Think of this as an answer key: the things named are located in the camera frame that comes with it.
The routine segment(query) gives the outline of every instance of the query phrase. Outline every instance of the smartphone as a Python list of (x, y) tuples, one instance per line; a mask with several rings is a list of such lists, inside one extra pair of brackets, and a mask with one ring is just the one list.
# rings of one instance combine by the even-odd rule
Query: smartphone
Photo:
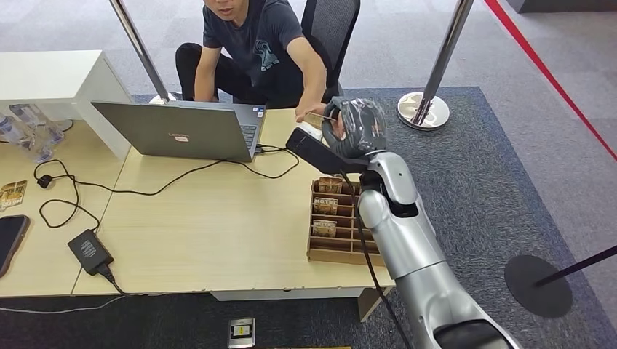
[(30, 219), (24, 215), (0, 218), (0, 278), (9, 270), (29, 225)]

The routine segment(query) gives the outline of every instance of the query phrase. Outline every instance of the wooden compartment tray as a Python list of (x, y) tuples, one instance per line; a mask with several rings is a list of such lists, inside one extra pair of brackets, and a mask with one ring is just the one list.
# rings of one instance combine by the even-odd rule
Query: wooden compartment tray
[[(311, 226), (308, 228), (308, 260), (322, 262), (337, 262), (347, 264), (366, 265), (366, 258), (362, 250), (362, 242), (356, 223), (356, 215), (351, 197), (350, 187), (343, 183), (340, 194), (319, 193), (319, 180), (313, 181), (311, 188)], [(360, 196), (360, 184), (353, 182), (352, 185), (356, 200)], [(336, 215), (320, 214), (315, 212), (315, 198), (335, 198), (338, 200)], [(314, 236), (314, 220), (331, 220), (336, 222), (336, 234), (334, 237)], [(383, 258), (379, 254), (377, 244), (373, 241), (370, 230), (363, 229), (365, 234), (369, 258), (373, 265), (384, 266)]]

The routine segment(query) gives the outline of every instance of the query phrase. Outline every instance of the red rope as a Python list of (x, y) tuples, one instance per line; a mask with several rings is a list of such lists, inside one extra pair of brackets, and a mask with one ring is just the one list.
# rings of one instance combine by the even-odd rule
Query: red rope
[(587, 126), (589, 131), (592, 132), (592, 134), (596, 137), (596, 139), (600, 142), (600, 144), (602, 144), (604, 149), (606, 149), (606, 151), (613, 157), (613, 159), (617, 161), (617, 155), (615, 154), (613, 149), (611, 149), (610, 146), (604, 141), (602, 136), (600, 136), (600, 133), (598, 133), (598, 131), (594, 128), (592, 123), (589, 122), (587, 117), (585, 117), (585, 114), (583, 114), (581, 109), (579, 109), (578, 106), (576, 106), (572, 98), (570, 98), (570, 96), (568, 96), (568, 94), (563, 89), (563, 87), (561, 87), (560, 83), (557, 82), (556, 78), (553, 76), (551, 71), (549, 71), (546, 65), (544, 65), (544, 62), (542, 62), (542, 60), (540, 59), (536, 51), (533, 50), (531, 45), (529, 45), (529, 42), (527, 41), (527, 39), (525, 39), (525, 37), (522, 35), (520, 30), (516, 27), (514, 22), (512, 22), (512, 19), (508, 17), (508, 14), (506, 14), (506, 11), (503, 10), (503, 7), (501, 7), (501, 5), (498, 3), (497, 0), (485, 0), (485, 2), (486, 2), (486, 5), (488, 5), (488, 7), (493, 11), (495, 16), (497, 16), (497, 18), (501, 21), (501, 24), (503, 24), (503, 26), (506, 27), (506, 29), (510, 32), (514, 40), (516, 40), (517, 43), (521, 46), (522, 50), (525, 51), (527, 56), (533, 61), (534, 64), (536, 64), (536, 67), (540, 69), (542, 74), (544, 74), (544, 76), (549, 80), (551, 85), (553, 85), (553, 87), (557, 90), (557, 92), (559, 92), (559, 94), (565, 100), (565, 102), (570, 106), (570, 108), (572, 108), (574, 113), (576, 113), (576, 115), (580, 118), (583, 124)]

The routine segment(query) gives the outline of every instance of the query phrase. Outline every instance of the office chair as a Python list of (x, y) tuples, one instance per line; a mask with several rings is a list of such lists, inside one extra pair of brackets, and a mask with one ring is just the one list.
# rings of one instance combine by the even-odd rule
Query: office chair
[(302, 31), (327, 69), (324, 103), (343, 94), (338, 77), (359, 12), (360, 0), (308, 0), (304, 7)]

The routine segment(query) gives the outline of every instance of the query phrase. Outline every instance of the plastic bottle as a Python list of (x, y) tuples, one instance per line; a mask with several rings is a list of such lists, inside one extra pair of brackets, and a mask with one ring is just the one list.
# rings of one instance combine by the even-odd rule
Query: plastic bottle
[(19, 147), (36, 163), (50, 160), (53, 152), (47, 142), (36, 136), (28, 127), (20, 127), (15, 120), (0, 113), (0, 135), (8, 142)]
[(43, 133), (49, 135), (52, 144), (58, 144), (64, 139), (64, 132), (49, 120), (45, 114), (34, 104), (13, 104), (9, 109), (30, 128), (43, 129)]

WHAT THE TASK REQUIRES →
With the images excluded, reproduce the data above precisely as written.

ANSWER →
Think of this as an answer key: the things named are located in the camera frame that comes with it.
The routine segment(query) gives the outline of every instance of the query phrase. Outline every instance of the smartphone as a Python list of (x, y) tuples, one instance per line; a mask with several rings is a list of such lists, inside one extra pair of brackets, and a mask with one ring is just the one list.
# rings of one instance combine by the even-odd rule
Query: smartphone
Photo:
[(30, 219), (24, 215), (0, 218), (0, 278), (9, 270), (29, 225)]

The routine segment(query) gives the outline of every instance of the query phrase. Outline every instance of the wooden compartment tray as a Python list of (x, y) tuples, one instance per line; a mask with several rings is a list of such lists, inside one extra pair of brackets, and a mask with one ring is just the one list.
# rings of one instance combine by the even-odd rule
Query: wooden compartment tray
[[(311, 226), (308, 228), (308, 260), (322, 262), (337, 262), (347, 264), (366, 265), (366, 258), (362, 250), (362, 242), (356, 223), (356, 215), (351, 197), (350, 187), (343, 183), (340, 194), (319, 193), (319, 180), (313, 181), (311, 188)], [(360, 196), (360, 184), (353, 182), (352, 185), (356, 200)], [(336, 215), (320, 214), (315, 212), (315, 198), (335, 198), (338, 200)], [(314, 236), (314, 220), (331, 220), (336, 222), (336, 234), (334, 237)], [(383, 258), (379, 254), (377, 244), (373, 241), (370, 230), (363, 229), (365, 234), (369, 258), (373, 265), (384, 266)]]

The routine segment(query) gives the outline of every instance of the query phrase. Outline every instance of the red rope as a Python list of (x, y) tuples, one instance per line; a mask with several rings is a list of such lists, inside one extra pair of brackets, and a mask with one ring is just the one list.
# rings of one instance combine by the even-odd rule
Query: red rope
[(587, 126), (589, 131), (592, 132), (592, 134), (596, 137), (596, 139), (600, 142), (600, 144), (602, 144), (604, 149), (606, 149), (606, 151), (613, 157), (613, 159), (617, 161), (617, 155), (615, 154), (613, 149), (611, 149), (610, 146), (604, 141), (602, 136), (600, 136), (600, 133), (598, 133), (598, 131), (594, 128), (592, 123), (589, 122), (587, 117), (585, 117), (585, 114), (583, 114), (581, 109), (579, 109), (578, 106), (576, 106), (572, 98), (570, 98), (570, 96), (568, 96), (568, 94), (563, 89), (563, 87), (561, 87), (560, 83), (557, 82), (556, 78), (553, 76), (551, 71), (549, 71), (546, 65), (544, 65), (544, 62), (542, 62), (542, 60), (540, 59), (536, 51), (533, 50), (531, 45), (529, 45), (529, 42), (527, 41), (527, 39), (525, 39), (525, 37), (522, 35), (520, 30), (516, 27), (514, 22), (512, 22), (512, 19), (508, 17), (508, 14), (506, 14), (506, 11), (503, 10), (503, 7), (501, 7), (501, 5), (498, 3), (497, 0), (485, 0), (485, 2), (486, 2), (486, 5), (488, 5), (488, 7), (493, 11), (495, 16), (497, 16), (497, 18), (501, 21), (501, 24), (503, 24), (503, 26), (506, 27), (506, 29), (510, 32), (514, 40), (516, 40), (517, 43), (521, 46), (522, 50), (525, 51), (527, 56), (533, 61), (534, 64), (536, 64), (536, 67), (540, 69), (542, 74), (544, 74), (544, 76), (549, 80), (551, 85), (553, 85), (553, 87), (557, 90), (557, 92), (559, 92), (559, 94), (565, 100), (565, 102), (570, 106), (570, 108), (572, 108), (574, 113), (576, 113), (576, 115), (580, 118), (583, 124)]

The routine segment(query) gives the outline of every instance of the query phrase. Outline every instance of the office chair as a Python list of (x, y) tuples, one instance per line; a mask with several rings is a list of such lists, inside one extra pair of brackets, and a mask with one ring is just the one list.
# rings of one instance combine by the even-odd rule
Query: office chair
[(302, 31), (327, 69), (324, 103), (343, 94), (338, 77), (359, 12), (360, 0), (308, 0), (304, 7)]

The routine segment(query) gives the outline of every instance of the query phrase. Outline every instance of the plastic bottle as a Python list of (x, y) tuples, one instance per line; a mask with several rings is a list of such lists, inside one extra pair of brackets, and a mask with one ring is just the one list.
# rings of one instance combine by the even-odd rule
Query: plastic bottle
[(19, 147), (36, 163), (50, 160), (53, 152), (47, 142), (36, 136), (28, 127), (20, 127), (15, 120), (0, 113), (0, 135), (8, 142)]
[(43, 133), (49, 135), (52, 144), (58, 144), (64, 139), (64, 132), (49, 120), (45, 114), (34, 104), (13, 104), (9, 109), (30, 128), (43, 129)]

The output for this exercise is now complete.